[[ Records to process, beginning ]]
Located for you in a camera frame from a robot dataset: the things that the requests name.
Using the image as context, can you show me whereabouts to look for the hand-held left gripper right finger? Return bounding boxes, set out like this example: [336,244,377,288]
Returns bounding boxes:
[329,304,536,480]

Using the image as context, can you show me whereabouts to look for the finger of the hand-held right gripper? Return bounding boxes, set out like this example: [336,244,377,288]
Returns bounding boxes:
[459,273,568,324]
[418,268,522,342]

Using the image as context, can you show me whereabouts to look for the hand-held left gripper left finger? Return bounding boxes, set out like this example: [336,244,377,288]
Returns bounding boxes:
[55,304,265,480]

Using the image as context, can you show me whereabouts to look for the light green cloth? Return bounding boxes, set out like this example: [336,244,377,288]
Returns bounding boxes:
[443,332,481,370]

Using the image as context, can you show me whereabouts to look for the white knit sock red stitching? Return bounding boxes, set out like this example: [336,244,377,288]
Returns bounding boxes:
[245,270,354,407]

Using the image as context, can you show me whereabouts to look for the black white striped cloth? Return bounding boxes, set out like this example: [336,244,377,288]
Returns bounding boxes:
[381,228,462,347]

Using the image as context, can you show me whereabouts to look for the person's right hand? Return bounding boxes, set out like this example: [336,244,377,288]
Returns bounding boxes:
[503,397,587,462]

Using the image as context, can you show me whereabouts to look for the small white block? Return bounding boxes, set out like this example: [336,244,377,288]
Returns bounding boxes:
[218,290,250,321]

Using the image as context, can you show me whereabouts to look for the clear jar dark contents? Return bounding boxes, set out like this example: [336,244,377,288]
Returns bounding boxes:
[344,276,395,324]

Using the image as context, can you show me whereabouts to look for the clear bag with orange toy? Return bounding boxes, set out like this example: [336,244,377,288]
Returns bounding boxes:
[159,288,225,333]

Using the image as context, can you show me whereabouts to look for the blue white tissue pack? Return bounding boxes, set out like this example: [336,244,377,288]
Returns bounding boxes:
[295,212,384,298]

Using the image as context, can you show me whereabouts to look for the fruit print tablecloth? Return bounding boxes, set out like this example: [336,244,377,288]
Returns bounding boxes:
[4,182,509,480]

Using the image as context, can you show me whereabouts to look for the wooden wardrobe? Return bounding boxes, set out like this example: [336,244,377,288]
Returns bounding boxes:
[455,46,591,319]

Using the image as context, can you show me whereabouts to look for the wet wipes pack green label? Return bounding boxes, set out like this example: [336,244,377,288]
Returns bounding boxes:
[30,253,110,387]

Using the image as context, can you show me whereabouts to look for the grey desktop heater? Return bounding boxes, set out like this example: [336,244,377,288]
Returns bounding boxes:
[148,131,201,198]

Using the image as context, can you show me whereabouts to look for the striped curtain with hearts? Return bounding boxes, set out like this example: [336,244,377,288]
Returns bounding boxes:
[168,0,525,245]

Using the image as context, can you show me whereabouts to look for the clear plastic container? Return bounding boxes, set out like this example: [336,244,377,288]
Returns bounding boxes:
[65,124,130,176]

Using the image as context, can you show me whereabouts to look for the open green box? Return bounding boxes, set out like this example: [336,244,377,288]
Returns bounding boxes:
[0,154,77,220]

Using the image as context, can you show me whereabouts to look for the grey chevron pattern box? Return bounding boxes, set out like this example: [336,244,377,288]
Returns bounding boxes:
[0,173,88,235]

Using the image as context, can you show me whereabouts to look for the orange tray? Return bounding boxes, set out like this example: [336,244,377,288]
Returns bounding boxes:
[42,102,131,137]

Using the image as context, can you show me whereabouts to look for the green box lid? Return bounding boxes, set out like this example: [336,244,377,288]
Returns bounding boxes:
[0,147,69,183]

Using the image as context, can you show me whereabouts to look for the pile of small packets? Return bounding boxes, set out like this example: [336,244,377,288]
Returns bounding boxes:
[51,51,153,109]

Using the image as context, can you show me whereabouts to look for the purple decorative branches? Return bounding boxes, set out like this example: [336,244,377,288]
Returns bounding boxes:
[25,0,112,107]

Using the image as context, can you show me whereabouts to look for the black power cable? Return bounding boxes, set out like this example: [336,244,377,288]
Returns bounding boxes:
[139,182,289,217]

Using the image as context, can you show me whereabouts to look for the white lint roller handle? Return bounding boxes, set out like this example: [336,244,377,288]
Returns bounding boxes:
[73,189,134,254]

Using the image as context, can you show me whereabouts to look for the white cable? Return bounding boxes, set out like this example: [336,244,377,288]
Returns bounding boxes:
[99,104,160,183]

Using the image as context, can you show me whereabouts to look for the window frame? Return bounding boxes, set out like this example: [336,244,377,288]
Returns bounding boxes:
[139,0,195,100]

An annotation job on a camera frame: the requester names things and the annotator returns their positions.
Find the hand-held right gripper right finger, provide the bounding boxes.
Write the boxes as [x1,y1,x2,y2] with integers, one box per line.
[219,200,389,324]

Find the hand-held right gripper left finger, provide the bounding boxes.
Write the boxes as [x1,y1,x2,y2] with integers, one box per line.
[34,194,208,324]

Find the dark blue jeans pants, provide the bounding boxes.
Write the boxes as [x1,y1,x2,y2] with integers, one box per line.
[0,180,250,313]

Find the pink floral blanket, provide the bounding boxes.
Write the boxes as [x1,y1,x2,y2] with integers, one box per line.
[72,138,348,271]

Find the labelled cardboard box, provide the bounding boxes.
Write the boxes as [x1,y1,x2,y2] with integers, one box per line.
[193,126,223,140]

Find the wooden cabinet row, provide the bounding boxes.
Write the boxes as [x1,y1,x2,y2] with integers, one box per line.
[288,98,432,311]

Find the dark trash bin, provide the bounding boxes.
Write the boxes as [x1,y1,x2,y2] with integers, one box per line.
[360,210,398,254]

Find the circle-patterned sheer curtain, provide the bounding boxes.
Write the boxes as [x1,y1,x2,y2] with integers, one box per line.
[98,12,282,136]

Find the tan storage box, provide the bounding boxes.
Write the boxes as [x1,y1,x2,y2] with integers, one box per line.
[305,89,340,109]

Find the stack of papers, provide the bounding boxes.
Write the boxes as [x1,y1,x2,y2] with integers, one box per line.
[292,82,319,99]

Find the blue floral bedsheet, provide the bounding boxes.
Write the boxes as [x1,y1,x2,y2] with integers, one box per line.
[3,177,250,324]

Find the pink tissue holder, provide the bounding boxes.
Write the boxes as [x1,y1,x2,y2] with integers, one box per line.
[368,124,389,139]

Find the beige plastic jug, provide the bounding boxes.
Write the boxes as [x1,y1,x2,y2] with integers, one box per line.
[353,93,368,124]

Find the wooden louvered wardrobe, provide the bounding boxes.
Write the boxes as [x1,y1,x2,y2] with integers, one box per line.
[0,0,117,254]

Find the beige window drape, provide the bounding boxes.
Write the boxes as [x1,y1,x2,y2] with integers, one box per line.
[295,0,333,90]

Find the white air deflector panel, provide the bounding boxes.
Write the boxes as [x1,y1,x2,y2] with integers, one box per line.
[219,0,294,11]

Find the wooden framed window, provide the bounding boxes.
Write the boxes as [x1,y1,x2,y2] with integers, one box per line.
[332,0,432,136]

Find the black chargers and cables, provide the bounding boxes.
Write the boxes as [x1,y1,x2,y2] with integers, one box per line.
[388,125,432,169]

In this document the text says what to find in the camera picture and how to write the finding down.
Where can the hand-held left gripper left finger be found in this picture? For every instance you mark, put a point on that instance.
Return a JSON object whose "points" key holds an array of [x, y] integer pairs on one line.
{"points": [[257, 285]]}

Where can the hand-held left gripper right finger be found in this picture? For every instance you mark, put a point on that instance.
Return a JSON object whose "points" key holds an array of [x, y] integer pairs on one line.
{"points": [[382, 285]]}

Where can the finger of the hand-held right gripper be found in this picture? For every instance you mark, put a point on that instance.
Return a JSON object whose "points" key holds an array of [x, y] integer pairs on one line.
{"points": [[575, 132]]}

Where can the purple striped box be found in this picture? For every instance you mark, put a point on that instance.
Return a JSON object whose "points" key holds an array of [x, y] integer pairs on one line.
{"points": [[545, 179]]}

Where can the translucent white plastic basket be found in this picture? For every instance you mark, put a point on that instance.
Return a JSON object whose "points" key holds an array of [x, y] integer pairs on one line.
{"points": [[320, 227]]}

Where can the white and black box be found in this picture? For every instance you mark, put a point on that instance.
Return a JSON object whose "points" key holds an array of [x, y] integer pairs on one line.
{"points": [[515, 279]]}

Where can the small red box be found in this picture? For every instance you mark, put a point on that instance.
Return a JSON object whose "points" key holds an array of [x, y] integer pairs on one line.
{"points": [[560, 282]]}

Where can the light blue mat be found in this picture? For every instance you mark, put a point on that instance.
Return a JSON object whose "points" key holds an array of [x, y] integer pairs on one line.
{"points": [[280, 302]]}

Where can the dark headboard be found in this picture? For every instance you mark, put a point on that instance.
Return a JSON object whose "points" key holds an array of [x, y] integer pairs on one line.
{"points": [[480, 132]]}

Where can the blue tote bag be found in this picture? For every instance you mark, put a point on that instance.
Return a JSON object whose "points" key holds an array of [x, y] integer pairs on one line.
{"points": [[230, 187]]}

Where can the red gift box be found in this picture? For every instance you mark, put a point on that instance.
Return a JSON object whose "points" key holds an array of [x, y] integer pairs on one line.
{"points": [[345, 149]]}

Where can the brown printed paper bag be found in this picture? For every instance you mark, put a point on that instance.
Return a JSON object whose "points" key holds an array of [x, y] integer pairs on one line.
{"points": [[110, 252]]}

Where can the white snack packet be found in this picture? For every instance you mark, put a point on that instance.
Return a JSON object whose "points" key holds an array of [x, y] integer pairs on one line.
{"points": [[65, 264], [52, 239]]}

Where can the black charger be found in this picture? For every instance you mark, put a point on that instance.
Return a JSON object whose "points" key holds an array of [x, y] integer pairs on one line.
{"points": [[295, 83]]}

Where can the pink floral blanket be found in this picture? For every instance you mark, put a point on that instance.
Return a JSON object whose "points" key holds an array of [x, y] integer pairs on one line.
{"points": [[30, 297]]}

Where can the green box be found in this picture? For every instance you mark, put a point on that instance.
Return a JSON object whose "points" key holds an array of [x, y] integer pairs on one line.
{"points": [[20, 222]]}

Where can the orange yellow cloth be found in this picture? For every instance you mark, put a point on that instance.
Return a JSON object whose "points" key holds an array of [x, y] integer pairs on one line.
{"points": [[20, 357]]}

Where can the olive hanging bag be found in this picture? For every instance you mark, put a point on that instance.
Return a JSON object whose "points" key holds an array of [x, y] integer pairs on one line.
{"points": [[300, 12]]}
[[ Records to process, end ]]
Action item:
At the line containing "Where can the brown", start copying. Continue exactly through the final line of the entries above and stop there.

Result:
Where can the brown printed paper bag be found in this picture? For every instance you mark, put a point on that instance.
Return a JSON object whose "points" key holds an array of [x, y] integer pairs on one line.
{"points": [[110, 252]]}

Where can the white snack packet be found in this picture? For every instance you mark, put a point on that instance.
Return a JSON object whose "points" key holds an array of [x, y] integer pairs on one line.
{"points": [[65, 264], [52, 239]]}

Where can the black charger be found in this picture? For every instance you mark, put a point on that instance.
Return a JSON object whose "points" key holds an array of [x, y] integer pairs on one line.
{"points": [[295, 83]]}

Where can the pink floral blanket be found in this picture? For every instance you mark, put a point on that instance.
Return a JSON object whose "points" key holds an array of [x, y] integer pairs on one line.
{"points": [[30, 297]]}

Where can the green box be found in this picture? For every instance you mark, put a point on that instance.
Return a JSON object whose "points" key holds an array of [x, y] integer pairs on one line.
{"points": [[20, 222]]}

Where can the orange yellow cloth be found in this picture? For every instance you mark, put a point on that instance.
Return a JSON object whose "points" key holds an array of [x, y] integer pairs on one line.
{"points": [[20, 357]]}

Where can the olive hanging bag be found in this picture? For every instance you mark, put a point on that instance.
Return a JSON object whose "points" key holds an array of [x, y] integer pairs on one line.
{"points": [[300, 12]]}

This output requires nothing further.